(Exercise input Opens)

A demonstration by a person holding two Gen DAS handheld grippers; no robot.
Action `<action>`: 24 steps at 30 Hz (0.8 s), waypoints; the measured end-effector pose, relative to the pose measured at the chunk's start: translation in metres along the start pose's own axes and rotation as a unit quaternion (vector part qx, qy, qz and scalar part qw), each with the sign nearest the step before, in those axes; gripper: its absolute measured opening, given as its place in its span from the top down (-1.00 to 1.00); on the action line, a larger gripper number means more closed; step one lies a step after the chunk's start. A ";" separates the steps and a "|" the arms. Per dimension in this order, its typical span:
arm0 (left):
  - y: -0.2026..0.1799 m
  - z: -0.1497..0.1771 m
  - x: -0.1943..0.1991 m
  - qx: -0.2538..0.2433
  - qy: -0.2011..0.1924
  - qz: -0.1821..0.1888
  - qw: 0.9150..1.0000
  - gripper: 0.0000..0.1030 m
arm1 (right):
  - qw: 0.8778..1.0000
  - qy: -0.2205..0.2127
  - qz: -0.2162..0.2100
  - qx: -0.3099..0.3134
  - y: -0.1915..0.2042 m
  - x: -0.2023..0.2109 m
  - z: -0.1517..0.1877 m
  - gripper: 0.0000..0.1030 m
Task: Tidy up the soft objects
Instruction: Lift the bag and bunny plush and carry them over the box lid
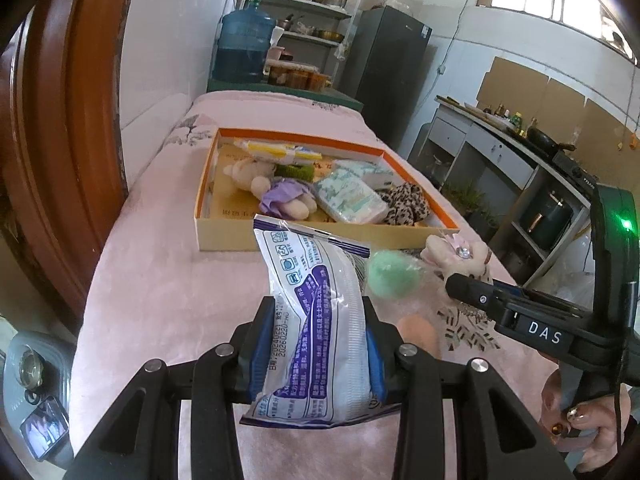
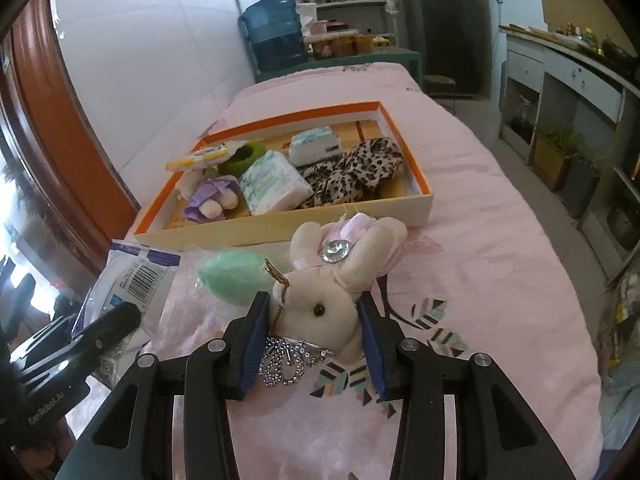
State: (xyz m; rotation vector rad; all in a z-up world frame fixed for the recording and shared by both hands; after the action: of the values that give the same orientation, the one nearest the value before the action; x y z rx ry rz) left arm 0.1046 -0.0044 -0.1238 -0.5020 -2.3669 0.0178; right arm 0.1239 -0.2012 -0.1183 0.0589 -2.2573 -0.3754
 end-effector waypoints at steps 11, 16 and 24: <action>-0.006 -0.015 0.022 -0.002 -0.031 -0.001 1.000 0.22 | 0.999 -0.029 -0.014 0.015 0.008 0.030 -0.007 0.14; -0.007 -0.022 0.030 0.005 -0.049 -0.003 0.999 0.22 | 0.999 -0.039 -0.019 0.022 0.012 0.038 -0.012 0.14; -0.010 -0.039 0.038 0.000 -0.073 -0.003 0.997 0.22 | 0.998 -0.058 -0.021 0.030 0.017 0.047 -0.024 0.14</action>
State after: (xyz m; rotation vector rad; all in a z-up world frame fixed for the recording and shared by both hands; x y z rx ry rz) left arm 0.1007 -0.0047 -0.0691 -0.5086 -2.5110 0.0523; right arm 0.1122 -0.1989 -0.0638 0.1198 -2.3859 -0.3409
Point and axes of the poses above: each gripper's, at about its wrist camera, not at the fingertips, and x roughly against the way its jaws point, y to its left, z to its underside, the point moved 6 cm from there along -x, roughly the way its jaws point, and after that the axes turned 8 degrees about -x, right-handed, at the moved point
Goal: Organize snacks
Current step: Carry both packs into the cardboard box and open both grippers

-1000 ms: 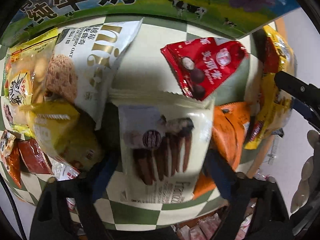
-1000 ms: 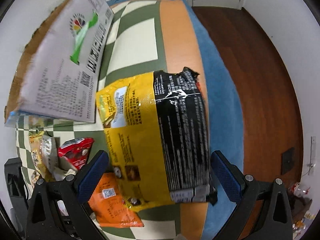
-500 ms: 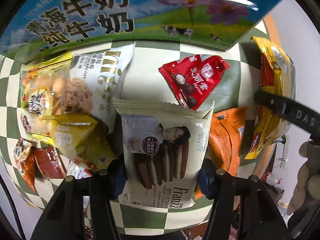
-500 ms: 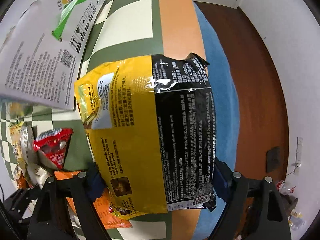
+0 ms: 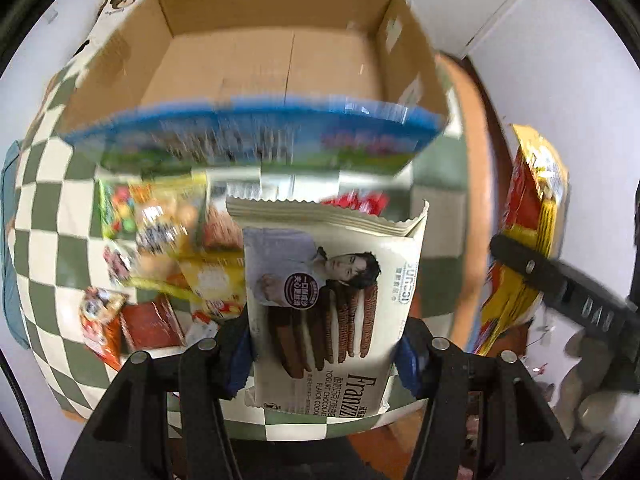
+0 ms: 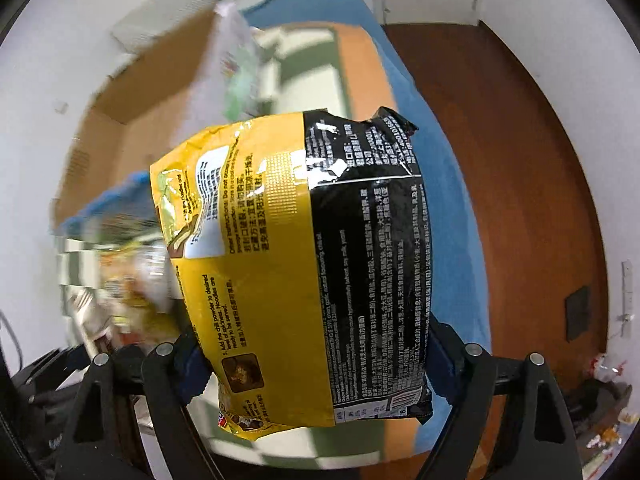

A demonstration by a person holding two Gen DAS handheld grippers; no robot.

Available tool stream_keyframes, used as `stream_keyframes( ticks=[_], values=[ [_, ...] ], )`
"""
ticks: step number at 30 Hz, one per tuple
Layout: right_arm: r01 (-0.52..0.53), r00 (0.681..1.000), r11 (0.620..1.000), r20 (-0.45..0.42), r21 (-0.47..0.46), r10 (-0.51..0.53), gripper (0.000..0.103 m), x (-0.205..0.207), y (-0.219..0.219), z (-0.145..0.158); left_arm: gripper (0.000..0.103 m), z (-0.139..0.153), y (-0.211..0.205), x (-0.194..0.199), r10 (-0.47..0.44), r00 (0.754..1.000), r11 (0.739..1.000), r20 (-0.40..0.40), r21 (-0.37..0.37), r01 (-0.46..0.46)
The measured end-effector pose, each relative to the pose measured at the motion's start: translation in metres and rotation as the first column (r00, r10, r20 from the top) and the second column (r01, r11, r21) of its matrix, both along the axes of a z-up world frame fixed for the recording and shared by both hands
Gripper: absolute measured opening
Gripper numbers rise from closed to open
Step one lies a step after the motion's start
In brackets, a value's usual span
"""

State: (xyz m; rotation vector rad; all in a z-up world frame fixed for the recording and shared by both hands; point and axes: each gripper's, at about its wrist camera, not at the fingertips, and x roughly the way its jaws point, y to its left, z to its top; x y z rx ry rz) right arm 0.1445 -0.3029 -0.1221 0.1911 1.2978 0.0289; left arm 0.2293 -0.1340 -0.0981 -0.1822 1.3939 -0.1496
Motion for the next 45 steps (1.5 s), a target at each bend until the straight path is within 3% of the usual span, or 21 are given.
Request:
stream_keyframes(
  ticks=[5,11,15,20,26,32,34,38,45],
  values=[
    [-0.032,0.996,0.998,0.079,0.052,0.028,0.088,0.003,0.041,0.055,0.056,0.038,0.009,0.05,-0.017,0.996,1.0,0.088,-0.01,0.017],
    [-0.029,0.992,0.997,0.127,0.072,0.019,0.088,0.061,0.093,0.096,0.056,0.05,0.053,0.141,-0.006,0.992,1.0,0.124,0.012,0.005],
    [-0.002,0.997,0.999,0.08,0.053,-0.002,0.088,0.12,0.13,0.079,0.056,0.03,0.087,0.206,0.017,0.998,1.0,0.067,0.017,-0.018],
    [0.034,0.998,0.998,-0.046,0.052,-0.031,0.088,0.194,0.161,0.027,0.056,-0.021,0.101,0.267,0.002,0.999,1.0,-0.051,-0.006,-0.003],
    [0.028,0.991,0.999,-0.126,-0.035,-0.032,0.088,0.235,0.175,-0.025,0.056,-0.067,0.091,0.307,-0.034,0.989,0.999,-0.144,-0.013,0.032],
    [-0.013,0.984,0.995,-0.18,-0.103,-0.006,0.088,0.254,0.176,-0.052,0.058,-0.103,0.079,0.322,-0.083,0.97,0.997,-0.227,-0.022,0.08],
    [-0.032,0.982,0.993,-0.186,-0.116,0.01,0.096,0.259,0.177,-0.059,0.059,-0.11,0.079,0.326,-0.077,0.968,0.997,-0.239,-0.019,0.075],
    [-0.058,0.983,0.986,-0.183,-0.153,0.029,0.099,0.262,0.172,-0.067,0.088,-0.11,0.083,0.324,-0.071,0.974,0.997,-0.214,-0.014,0.07],
    [-0.024,0.988,0.992,-0.156,-0.122,0.005,0.099,0.247,0.164,-0.051,0.088,-0.095,0.094,0.302,-0.051,0.986,0.998,-0.161,0.017,0.054]
  ],
)
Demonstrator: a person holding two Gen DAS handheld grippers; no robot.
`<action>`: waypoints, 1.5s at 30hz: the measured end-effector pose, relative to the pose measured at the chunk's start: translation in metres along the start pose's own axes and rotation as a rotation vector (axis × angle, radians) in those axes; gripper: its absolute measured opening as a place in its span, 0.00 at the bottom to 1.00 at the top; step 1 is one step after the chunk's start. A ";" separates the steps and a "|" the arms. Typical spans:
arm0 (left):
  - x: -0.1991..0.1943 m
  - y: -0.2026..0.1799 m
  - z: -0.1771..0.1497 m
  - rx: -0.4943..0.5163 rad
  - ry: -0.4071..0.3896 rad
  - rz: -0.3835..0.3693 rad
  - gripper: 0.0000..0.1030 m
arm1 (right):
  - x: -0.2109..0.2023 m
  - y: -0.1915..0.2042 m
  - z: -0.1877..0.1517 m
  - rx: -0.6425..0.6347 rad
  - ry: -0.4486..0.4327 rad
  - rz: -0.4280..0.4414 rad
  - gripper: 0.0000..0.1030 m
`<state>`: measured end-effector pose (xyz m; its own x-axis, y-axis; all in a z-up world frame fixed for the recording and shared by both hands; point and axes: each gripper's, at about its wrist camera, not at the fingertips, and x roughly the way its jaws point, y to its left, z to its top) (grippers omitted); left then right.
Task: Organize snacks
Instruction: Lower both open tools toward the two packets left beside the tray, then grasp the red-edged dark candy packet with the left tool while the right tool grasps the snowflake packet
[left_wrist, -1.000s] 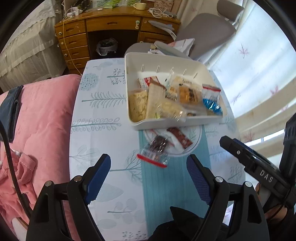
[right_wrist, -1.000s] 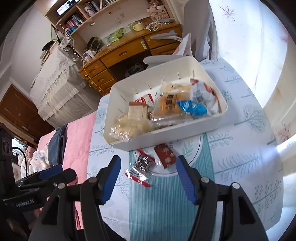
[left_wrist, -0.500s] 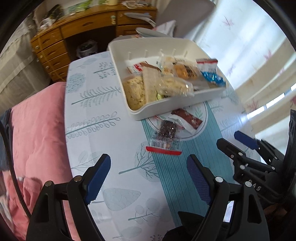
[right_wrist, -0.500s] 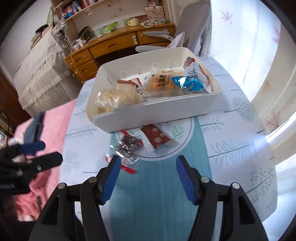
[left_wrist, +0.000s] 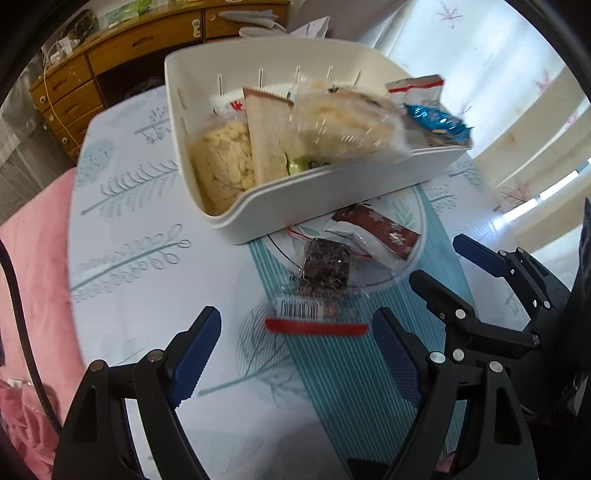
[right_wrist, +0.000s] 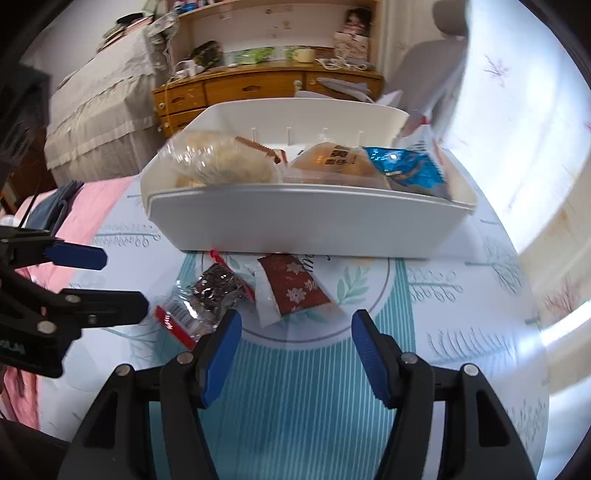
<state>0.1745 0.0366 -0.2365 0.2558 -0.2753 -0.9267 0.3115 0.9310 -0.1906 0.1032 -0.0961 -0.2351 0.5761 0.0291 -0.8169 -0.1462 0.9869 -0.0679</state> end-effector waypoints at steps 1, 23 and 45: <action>0.005 0.001 0.001 -0.005 0.000 -0.001 0.81 | 0.007 -0.001 0.000 -0.017 0.001 0.007 0.61; 0.057 -0.002 0.015 -0.095 -0.043 -0.052 0.69 | 0.059 0.004 0.004 -0.180 0.029 0.048 0.54; 0.035 0.017 -0.009 -0.215 0.098 -0.085 0.15 | 0.055 0.021 0.009 -0.099 0.232 0.157 0.44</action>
<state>0.1800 0.0448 -0.2750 0.1432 -0.3402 -0.9294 0.1231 0.9379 -0.3244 0.1387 -0.0724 -0.2765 0.3429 0.1321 -0.9301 -0.3030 0.9527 0.0236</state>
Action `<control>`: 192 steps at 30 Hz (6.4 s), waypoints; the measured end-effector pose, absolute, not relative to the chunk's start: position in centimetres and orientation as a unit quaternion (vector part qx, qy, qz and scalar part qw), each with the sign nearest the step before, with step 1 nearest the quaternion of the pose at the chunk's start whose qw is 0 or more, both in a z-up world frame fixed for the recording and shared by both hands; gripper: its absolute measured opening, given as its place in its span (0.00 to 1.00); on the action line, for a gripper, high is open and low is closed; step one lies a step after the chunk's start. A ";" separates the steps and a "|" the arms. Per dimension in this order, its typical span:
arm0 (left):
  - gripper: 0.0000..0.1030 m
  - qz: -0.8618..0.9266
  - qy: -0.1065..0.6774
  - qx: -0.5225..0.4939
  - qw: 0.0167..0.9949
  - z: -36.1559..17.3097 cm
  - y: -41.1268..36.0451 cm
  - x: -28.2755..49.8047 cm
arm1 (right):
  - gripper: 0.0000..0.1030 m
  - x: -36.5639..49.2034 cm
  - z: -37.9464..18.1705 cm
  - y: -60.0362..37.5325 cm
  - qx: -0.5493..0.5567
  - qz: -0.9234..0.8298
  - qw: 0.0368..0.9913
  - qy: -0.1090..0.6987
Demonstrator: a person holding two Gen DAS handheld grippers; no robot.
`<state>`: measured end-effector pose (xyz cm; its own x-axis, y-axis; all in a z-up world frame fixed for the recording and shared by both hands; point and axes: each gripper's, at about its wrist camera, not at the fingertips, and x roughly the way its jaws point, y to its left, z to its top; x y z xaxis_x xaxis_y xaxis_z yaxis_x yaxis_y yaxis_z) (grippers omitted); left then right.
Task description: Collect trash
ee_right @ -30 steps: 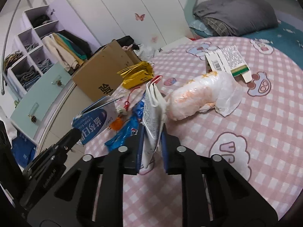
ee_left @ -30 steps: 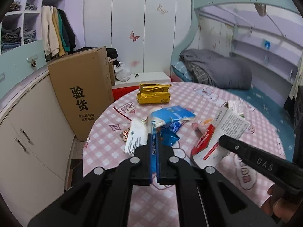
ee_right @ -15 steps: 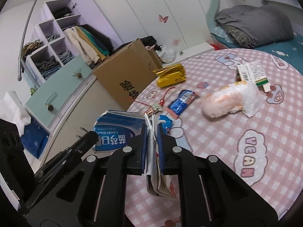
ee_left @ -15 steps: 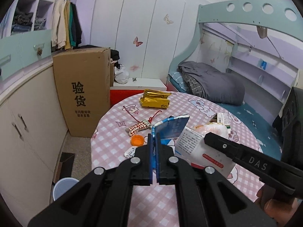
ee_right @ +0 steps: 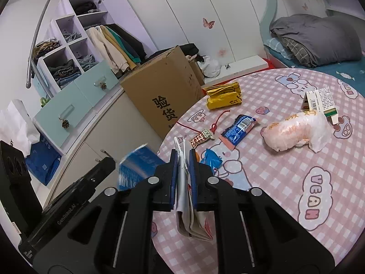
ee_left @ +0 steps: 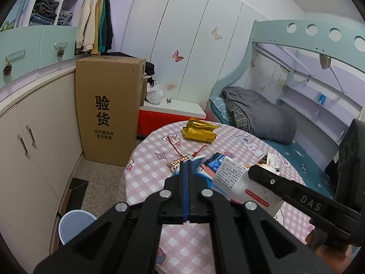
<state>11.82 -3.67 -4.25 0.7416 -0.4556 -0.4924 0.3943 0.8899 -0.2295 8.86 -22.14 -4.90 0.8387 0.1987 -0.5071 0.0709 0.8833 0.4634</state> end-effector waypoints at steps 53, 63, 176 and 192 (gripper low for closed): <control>0.70 -0.217 0.413 -0.079 0.881 -14.4 -3.1 18.2 | 0.75 8.0 -12.1 -22.4 0.167 -0.052 0.921 0.348; 0.52 -0.267 0.398 -0.081 0.874 -14.7 -5.0 17.8 | 0.84 9.3 -13.1 -22.4 0.151 -0.093 0.912 0.369; 0.03 -0.213 0.333 -0.139 0.908 -10.3 1.3 15.1 | 0.08 12.4 -8.5 -21.1 0.076 -0.104 0.928 0.351; 0.03 -0.097 0.347 -0.168 0.918 -13.1 12.2 15.4 | 0.08 17.9 -9.6 -4.1 0.070 0.150 0.909 0.384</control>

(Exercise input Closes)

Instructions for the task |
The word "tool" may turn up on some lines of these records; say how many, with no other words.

Result of this task |
2